Als die Bilder raufen lernten

Das "StummFilmMusikFestival" in Erlangen hatte neuen Sound für Bildgewalten. Das Festival-Ziel blieb auch 2008 klar vor Augen.
Die ästhetische Distanz zwischen weit aufgerissenen Augen, die für Revolutionspathos den Blickfang geben (UdSSR-Produktion „Sturm über Asien“ von 1925) und Buster Keatons Minimalisten-Comedy der Ausdrucksverweigerung („Kameramann“, USA, gleicher Jahrgang) ist gewaltig. Da könnte sich sogar eine so fundierte Veranstaltung wie Erlangens „StummFilmMusikTage“ verlaufen.

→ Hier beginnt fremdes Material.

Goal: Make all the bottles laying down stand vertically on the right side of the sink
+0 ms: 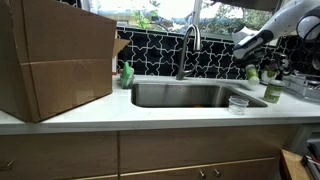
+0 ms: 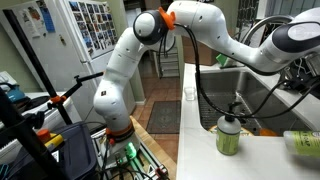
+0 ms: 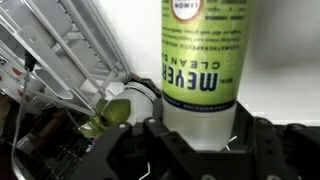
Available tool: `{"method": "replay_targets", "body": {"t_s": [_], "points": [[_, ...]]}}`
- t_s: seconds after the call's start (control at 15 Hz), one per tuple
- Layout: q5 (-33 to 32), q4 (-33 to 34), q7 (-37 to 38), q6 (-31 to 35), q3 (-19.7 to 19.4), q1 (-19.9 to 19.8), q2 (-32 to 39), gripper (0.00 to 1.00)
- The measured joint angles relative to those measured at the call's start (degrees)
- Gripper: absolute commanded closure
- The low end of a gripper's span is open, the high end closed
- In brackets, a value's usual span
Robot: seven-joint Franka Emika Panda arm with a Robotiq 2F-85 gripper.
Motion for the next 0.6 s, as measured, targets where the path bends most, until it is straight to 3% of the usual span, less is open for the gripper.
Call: {"method": "replay_targets", "body": {"t_s": [0.6], "points": [[-11.4, -9.2, 24.2, 4.6, -10.0, 11.7, -1.7, 0.59]]}}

Doch das Festival-Ziel blieb auch 2008 klar vor Augen: Das Verflimmern einer besonderen musealen Kunst am Rand allgemeiner Wahrnehmung durchs Aufladen ihrer Bildwelten mit dem Klang von heute. Die von ARTE mitgeschnittene Live-Uraufführung des aufbrausenden 110-Minuten-Soundtracks von Bernd Schultheis zum Bürgerkriegsdrama aus der Mongolei – Movie-Maestro Frank Strobel und das ensemble KONTRASTE setzten es im Markgrafentheater perfekt um – war der Modellfall für den Jahrgang.
Das gefühlsdampfende Melodram um einen Pelzjäger, der nach viel Leid zum Revoluzzer wird, ist voller geduckter und im Lachen erlöster Augenaufschläge, ausgekosteter Natur-Bestaunerei und einer Schicksalsdramaturgie wie sie zwischen griechischer Antike und RTL-Vorabend unabänderlich ist. Der Dramen-Weg führt zur Action, die Kamera saugt Kampfsituation gierig auf. Als die Bilder raufen lernten – da muss auch die 80 Jahre später entstandene Schultheis-Musik kräftig hinlangen. Das geschieht abwechslungsreich mit metaphorischem Paukenschlag und realistischem Kulissengeklingel, mit großer Orchestergeste und hörspielerischen Miniaturskizzen, die nicht frei sind von Konkurrenzneid gegen die Bildgewalten. D.S.